- [Action item]
Would you print the lines below exactly, beginning at the line that has "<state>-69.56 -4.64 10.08" and stopping after the line that has "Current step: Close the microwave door"? Only those lines, and no pictures.

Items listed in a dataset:
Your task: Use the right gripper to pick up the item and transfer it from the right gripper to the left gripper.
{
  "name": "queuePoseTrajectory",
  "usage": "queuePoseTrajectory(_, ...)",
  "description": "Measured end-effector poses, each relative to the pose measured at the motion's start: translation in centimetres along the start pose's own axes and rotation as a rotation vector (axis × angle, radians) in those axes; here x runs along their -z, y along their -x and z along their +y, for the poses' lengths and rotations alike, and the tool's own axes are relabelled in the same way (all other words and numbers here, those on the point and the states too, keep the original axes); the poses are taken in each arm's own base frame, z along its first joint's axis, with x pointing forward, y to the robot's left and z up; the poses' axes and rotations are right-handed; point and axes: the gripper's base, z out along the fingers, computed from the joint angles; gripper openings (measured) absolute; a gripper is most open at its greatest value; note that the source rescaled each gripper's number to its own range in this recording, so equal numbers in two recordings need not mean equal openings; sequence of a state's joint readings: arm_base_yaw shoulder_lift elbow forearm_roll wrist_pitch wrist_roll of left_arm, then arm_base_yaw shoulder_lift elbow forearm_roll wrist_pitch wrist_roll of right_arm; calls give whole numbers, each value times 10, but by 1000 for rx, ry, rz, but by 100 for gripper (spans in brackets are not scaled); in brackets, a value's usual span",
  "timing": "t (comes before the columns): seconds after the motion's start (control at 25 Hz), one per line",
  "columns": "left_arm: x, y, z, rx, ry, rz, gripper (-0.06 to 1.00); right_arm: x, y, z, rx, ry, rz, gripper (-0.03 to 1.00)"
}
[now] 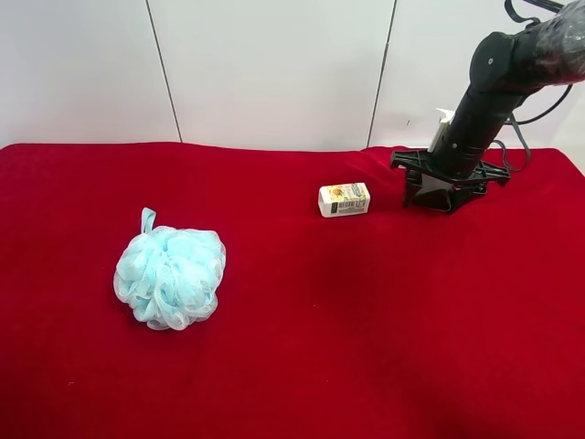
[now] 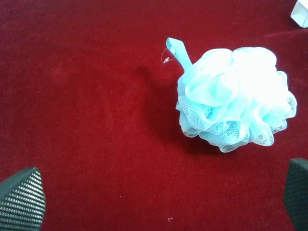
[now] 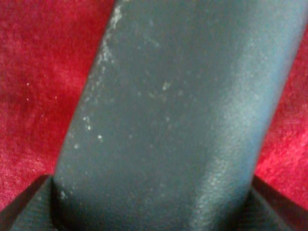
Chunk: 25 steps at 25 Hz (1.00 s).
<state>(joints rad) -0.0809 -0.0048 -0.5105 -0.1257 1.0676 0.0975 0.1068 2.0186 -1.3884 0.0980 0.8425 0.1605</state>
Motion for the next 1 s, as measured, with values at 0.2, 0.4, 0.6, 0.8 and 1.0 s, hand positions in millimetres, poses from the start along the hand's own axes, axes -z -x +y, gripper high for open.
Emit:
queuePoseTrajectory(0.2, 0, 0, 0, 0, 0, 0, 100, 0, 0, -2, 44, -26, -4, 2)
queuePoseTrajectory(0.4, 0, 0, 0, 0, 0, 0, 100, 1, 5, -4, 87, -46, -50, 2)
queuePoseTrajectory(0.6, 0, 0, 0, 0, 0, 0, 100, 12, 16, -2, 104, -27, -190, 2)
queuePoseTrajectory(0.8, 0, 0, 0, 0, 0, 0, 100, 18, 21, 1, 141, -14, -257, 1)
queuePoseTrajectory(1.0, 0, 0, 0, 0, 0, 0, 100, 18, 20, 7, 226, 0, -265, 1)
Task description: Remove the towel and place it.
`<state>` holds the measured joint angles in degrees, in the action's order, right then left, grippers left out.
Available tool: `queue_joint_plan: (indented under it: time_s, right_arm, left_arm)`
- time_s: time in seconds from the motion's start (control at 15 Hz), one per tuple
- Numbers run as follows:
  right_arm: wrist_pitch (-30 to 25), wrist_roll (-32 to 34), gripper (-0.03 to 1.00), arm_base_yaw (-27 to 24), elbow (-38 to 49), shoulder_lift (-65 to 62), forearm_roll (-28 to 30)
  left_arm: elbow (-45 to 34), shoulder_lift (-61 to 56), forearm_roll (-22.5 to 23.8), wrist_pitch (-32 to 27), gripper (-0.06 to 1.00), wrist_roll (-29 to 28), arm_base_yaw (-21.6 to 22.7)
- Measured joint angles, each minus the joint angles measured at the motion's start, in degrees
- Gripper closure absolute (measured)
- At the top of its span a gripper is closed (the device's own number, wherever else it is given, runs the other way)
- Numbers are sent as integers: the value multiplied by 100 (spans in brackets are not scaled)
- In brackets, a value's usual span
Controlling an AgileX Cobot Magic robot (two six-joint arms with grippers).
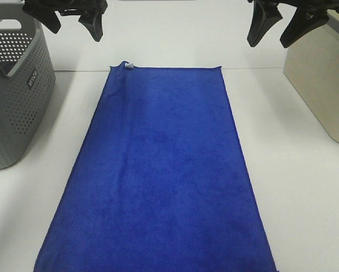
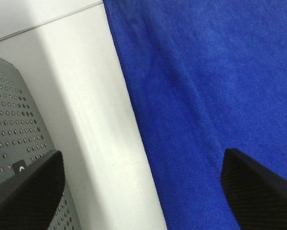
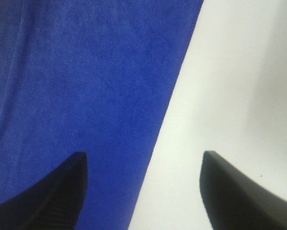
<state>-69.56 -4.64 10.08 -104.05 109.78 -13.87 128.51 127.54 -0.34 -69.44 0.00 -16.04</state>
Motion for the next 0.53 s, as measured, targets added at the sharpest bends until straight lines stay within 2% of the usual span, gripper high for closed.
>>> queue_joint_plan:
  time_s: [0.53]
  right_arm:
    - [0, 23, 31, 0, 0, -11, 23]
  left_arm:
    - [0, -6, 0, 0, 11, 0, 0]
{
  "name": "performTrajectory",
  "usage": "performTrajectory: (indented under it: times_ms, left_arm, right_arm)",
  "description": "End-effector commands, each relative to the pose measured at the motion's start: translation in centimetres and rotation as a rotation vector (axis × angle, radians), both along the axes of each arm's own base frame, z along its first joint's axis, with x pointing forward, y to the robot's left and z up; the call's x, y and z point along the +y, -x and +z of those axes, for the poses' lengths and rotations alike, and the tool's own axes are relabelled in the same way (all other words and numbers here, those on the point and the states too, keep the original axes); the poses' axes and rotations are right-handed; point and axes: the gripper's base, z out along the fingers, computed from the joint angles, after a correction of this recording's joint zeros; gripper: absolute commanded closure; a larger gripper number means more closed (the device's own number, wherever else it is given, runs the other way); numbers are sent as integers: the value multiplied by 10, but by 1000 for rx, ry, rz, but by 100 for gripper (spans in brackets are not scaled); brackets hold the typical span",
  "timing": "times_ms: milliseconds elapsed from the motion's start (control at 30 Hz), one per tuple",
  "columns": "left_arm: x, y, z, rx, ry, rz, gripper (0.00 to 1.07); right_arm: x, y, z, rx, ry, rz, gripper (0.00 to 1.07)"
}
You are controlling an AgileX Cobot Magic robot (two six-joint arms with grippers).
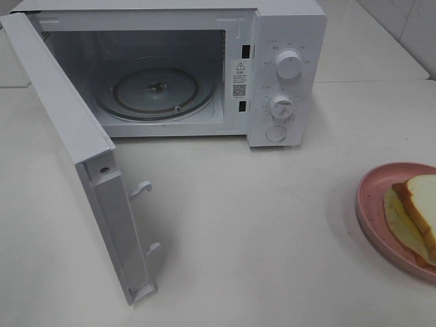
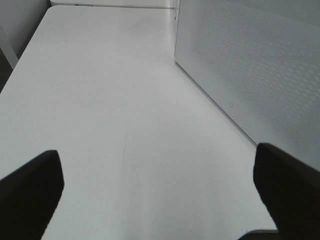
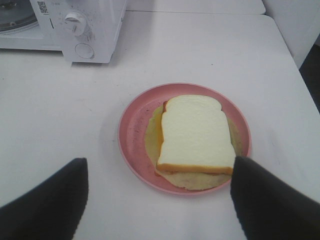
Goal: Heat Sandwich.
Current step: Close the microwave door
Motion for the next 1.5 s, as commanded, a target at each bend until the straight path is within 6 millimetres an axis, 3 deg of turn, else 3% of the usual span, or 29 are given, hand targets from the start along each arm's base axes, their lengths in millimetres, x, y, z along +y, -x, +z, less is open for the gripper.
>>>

- [Output of the exercise]
<state>-69.56 -4.64 10.08 -104.05 109.78 -13.87 128.51 127.54 -0.34 -69.44 0.00 -16.04</state>
Motion for the next 0.53 s, as measured, targets added at the sharpest bends until straight lines stay within 2% of the usual span, gripper high for closed.
>>> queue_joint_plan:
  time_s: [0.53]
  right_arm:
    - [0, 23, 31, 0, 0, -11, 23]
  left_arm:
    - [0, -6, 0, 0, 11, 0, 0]
{
  "name": "performTrajectory",
  "usage": "performTrajectory: (indented under it: times_ms, left_arm, right_arm)",
  "description": "End-effector commands, each relative to the pose measured at the motion's start: translation in centimetres and rotation as a rotation vector (axis × angle, radians), both along the axes of each arm's own base frame, z along its first joint's axis, with x pointing forward, y to the robot's left and z up; the call's x, y and z point along the +y, -x and +z of those axes, for the poses' lengths and rotations alike, and the tool's own axes are relabelled in the same way (all other words and numbers here, those on the point and the states too, keep the original axes); the poses' axes and rotations are right-handed; point and axes: the gripper's base, z out along the fingers, computed from the joint angles, after a correction of this recording's joint zeros; gripper: absolute commanded closure; a larger gripper number means more closed (the device's own number, wherever else it is given, runs the other way); numbers are sent as integers: the value multiplied by 10, but by 1000 for rx, ry, rz, but by 100 for gripper (spans in brackets are not scaled); brackets hold the typical span",
  "timing": "times_ms: milliseconds elapsed from the motion's start (control at 30 Hz), one per tuple",
  "columns": "left_arm: x, y, z, rx, ry, rz, gripper (0.00 to 1.07); right_arm: x, y, z, rx, ry, rz, gripper (0.00 to 1.07)"
}
You are controlling an AgileX Cobot Magic robot (two six-joint arms with grippers).
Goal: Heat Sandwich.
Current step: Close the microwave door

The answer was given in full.